§ Activity: Nothing is needed except the lines below that run from the one with "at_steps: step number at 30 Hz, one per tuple" through the one with "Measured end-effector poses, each", repeated exactly.

§ Data excerpt:
>>>>>

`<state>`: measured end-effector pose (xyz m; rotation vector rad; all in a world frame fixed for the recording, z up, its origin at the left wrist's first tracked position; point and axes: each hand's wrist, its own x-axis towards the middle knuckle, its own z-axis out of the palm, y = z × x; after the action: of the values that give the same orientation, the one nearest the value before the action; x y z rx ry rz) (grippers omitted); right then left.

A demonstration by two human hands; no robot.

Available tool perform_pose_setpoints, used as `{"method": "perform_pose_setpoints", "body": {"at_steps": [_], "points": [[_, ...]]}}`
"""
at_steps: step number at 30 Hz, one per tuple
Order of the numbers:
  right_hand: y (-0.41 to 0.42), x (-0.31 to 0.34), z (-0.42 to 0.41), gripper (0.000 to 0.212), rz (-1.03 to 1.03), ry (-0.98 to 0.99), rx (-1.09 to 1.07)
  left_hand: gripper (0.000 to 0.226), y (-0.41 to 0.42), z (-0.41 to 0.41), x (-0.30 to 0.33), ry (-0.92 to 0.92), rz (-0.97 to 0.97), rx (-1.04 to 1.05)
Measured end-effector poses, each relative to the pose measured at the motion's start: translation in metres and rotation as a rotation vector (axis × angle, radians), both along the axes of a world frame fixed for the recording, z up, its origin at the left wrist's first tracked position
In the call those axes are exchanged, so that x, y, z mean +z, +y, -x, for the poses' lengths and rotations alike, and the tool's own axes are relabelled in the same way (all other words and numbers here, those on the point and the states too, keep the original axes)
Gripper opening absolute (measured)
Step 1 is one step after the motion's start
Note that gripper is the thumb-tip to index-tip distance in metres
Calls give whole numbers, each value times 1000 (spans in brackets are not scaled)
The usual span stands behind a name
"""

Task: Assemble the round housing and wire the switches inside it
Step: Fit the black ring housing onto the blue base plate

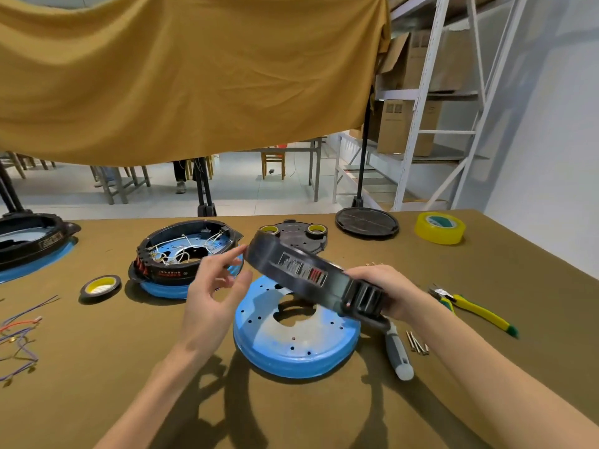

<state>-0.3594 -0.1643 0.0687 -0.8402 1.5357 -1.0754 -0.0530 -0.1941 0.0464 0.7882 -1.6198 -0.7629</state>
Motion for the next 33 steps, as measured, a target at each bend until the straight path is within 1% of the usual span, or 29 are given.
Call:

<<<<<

§ Answer:
at_steps: step number at 30 Hz, one per tuple
Order of the numbers:
  right_hand: y (-0.41 to 0.42), x (-0.31 to 0.34), z (-0.42 to 0.41), gripper (0.000 to 0.212), rz (-1.03 to 1.03), ry (-0.98 to 0.99), rx (-1.09 to 1.07)
  left_hand: gripper (0.000 to 0.226), y (-0.41 to 0.42), z (-0.41 to 0.41), x (-0.30 to 0.33), ry (-0.92 to 0.92), rz (-0.97 to 0.97), rx (-1.04 to 1.05)
Measured end-effector poses, each relative to the pose measured at the motion's start: translation in metres and rotation as a rotation vector (axis × angle, radians), both along the axes of a world frame fixed for the recording, z up, its origin at the left wrist's first tracked position

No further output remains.